Le déclin des populations aviennes[modifier | modifier le code]

La population de bon nombre d’espèces d’oiseaux décline. Ceci est particulièrement vrai pour les passereaux. Les Psittaciformes constituent un des groupes les plus menacés avec 130 espèces concernées.

En Europe, ce sont principalement les populations de Passeridae qui diminuent. Des études dans la région de Hambourg montrent une diminution de 50 % des oiseaux depuis les années 1980. 60 % des populations de la région de Prague ont diminué depuis les années 1990, tandis qu'une baisse de 15 % des populations de moineaux à Paris a eu lieu. Entre 1989 et 2002, 89 % des hirondelles de fenêtre ont disparu de France. Depuis les années 2000, les passereaux ont pratiquement disparu de Grande-Bretagne[réf. nécessaire].

Aux États-Unis, les populations ont également beaucoup baissé depuis les années 1970, de plus de 80 % pour certaines d'entre elles[5]. La situation est similaire en Asie.

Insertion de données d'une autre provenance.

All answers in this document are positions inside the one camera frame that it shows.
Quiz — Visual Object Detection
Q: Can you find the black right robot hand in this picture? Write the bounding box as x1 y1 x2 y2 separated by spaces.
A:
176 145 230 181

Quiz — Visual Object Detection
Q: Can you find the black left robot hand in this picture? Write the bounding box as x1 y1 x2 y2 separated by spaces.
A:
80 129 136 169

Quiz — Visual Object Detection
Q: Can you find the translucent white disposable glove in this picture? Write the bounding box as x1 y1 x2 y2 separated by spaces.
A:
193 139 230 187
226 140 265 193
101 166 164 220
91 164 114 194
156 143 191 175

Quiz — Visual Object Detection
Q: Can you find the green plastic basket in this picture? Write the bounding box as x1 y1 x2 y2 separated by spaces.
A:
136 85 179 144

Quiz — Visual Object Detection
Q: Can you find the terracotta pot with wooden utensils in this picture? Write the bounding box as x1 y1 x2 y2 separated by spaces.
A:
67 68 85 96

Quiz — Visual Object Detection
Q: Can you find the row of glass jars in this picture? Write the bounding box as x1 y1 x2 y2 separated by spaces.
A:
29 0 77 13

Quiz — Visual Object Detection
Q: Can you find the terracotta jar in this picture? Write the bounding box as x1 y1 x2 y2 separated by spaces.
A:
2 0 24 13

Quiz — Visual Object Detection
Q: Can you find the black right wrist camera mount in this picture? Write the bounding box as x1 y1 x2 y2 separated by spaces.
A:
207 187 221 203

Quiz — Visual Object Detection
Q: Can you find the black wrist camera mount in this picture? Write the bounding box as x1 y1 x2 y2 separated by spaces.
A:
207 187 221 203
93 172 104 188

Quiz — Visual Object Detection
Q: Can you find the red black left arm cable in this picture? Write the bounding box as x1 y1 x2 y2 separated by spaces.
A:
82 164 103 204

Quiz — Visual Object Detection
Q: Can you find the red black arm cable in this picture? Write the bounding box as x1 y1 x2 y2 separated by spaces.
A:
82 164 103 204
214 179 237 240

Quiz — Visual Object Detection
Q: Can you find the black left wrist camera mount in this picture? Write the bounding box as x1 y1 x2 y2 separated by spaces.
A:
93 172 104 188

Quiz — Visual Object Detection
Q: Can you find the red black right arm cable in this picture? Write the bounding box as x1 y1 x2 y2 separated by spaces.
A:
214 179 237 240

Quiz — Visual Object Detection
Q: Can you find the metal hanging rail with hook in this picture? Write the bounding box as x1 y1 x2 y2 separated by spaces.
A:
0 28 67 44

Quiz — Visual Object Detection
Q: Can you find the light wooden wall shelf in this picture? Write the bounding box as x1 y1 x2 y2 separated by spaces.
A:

En fait les variations observées ne sont pas identiques suivant les régions et les espèces. La LPO estime qu'entre 1989 et 2006, les oiseaux « généralistes » sont en augmentation de 12 %, que les populations d'espèces dans les bâtis sont constantes, que les populations vivant les milieux forestiers ont reculé de 19 %, que les effectifs de ceux liés au milieu agricole ont baissé de 29 % et parmi ces derniers, ce sont les oiseaux vivant au sol qui sont les plus touchés.

En France, le dernier rapport de l'Union internationale pour la conservation de la nature (UICN) dresse un état des lieux alarmant par rapport au reste du monde :

  • 4 % des espèces d'oiseaux sont en danger critique contre 2 % dans le monde.
  • 7,2 % sont en danger contre 4 % dans le monde.
  • 9,4 % sont quasi menacées contre 8 % dans le monde.
  • 15,2 % sont vulnérables contre 7 % dans le monde.

Histoire de la prise de conscience[modifier | modifier le code]

Même si la prise de conscience qu’il faut protéger les oiseaux est un phénomène ancien puisqu'en 676 Cuthbert de Lindisfarne édicte ce qui pourrait bien être la première loi de protection de ceux-ci, l'homme est plus ou moins responsable de la disparition d'espèces depuis des siècles. Ces extinctions restaient cantonnées à des espèces précises par une action directe de l'homme sur l'espèce ou son environnement. C'est le cas des rapaces exterminé par les chasseurs en Occident.

Or, toujours en Occident, les populations d'oiseau sont dénombrées d'une façon plus ou moins rigoureuse par les organismes de protection, notamment pour les populations migratrices depuis le début du XXe siècle. Un signal d'alarme est tiré en 1962 par Rachel Carson dans son livre Printemps silencieux (titre en référence au déclin des populations d'oiseaux), dans lequel cette biologiste américaine pionnière de l'écologie occidentale explique que la disparition de certains oiseaux est due aux pesticides organochlorés[6].

C'est au cours des années 1980, que l'on a observé les premières baisses de population de passereaux.

Cause de la diminution[modifier | modifier le code]

Destruction de l’habitat[modifier | modifier le code]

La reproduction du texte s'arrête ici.